China Is Slowly Turning the South China Sea Into Its Own Territory
http://nationalinterest.org/feature/china-slowly-turning-the-south-china-sea-its-own-territory-16554
"We were not isolated in the past, we are not isolated and we will not be isolated," Chinese Admiral Sun Jianguo, deputy chief of general staff of the People's Liberation Army, exclaimed during the recently-concluded Shangri-La Dialogue in Singapore. It was a direct riposte to U.S. Secretary of Defense Ash Carter’s earlier speech at the same event, where he warned China against “self-isolation” due to its aggressive maneuvers in adjacent waters. Not short of bravado, the Chinese admiral went so far as stating Beijing does not "make or fear trouble" against the "provocations of certain countries for their own selfish interests." The speech coincided with reports of China’s back-to-back (unsafe) interception of American surveillance missions in the South China Sea.
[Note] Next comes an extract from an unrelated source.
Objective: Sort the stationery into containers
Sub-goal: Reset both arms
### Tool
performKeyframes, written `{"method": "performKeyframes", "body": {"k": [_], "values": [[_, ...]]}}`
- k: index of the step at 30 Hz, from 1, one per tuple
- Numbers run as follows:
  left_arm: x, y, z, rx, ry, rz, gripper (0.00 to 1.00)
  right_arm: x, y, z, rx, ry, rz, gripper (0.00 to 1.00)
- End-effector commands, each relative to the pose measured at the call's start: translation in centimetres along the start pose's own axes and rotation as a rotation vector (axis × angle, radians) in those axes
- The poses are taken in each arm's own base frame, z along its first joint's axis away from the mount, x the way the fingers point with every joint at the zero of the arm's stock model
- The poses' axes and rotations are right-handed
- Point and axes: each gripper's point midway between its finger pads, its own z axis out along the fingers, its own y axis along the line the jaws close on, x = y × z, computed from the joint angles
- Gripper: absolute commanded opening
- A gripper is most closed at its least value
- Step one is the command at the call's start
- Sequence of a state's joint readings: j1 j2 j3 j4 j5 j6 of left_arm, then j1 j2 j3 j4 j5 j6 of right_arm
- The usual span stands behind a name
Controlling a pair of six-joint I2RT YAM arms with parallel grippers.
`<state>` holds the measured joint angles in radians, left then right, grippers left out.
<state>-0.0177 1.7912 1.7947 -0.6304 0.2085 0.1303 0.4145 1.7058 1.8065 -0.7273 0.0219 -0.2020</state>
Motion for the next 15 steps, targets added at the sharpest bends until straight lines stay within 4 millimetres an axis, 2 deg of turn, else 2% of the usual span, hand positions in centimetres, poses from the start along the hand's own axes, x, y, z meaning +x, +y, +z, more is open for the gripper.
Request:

Four centuries after the publication of British jurist John Selden’s "The Closed Sea," which argued for exclusive sovereign control of international waters, China is inching closer to transforming the South China Sea—the world’s most important waterway, which handles up to a third of global maritime commerce, four times as much energy transport as the Suez canal, and more than a tenth of global fisheries stock—into a virtual domestic lake.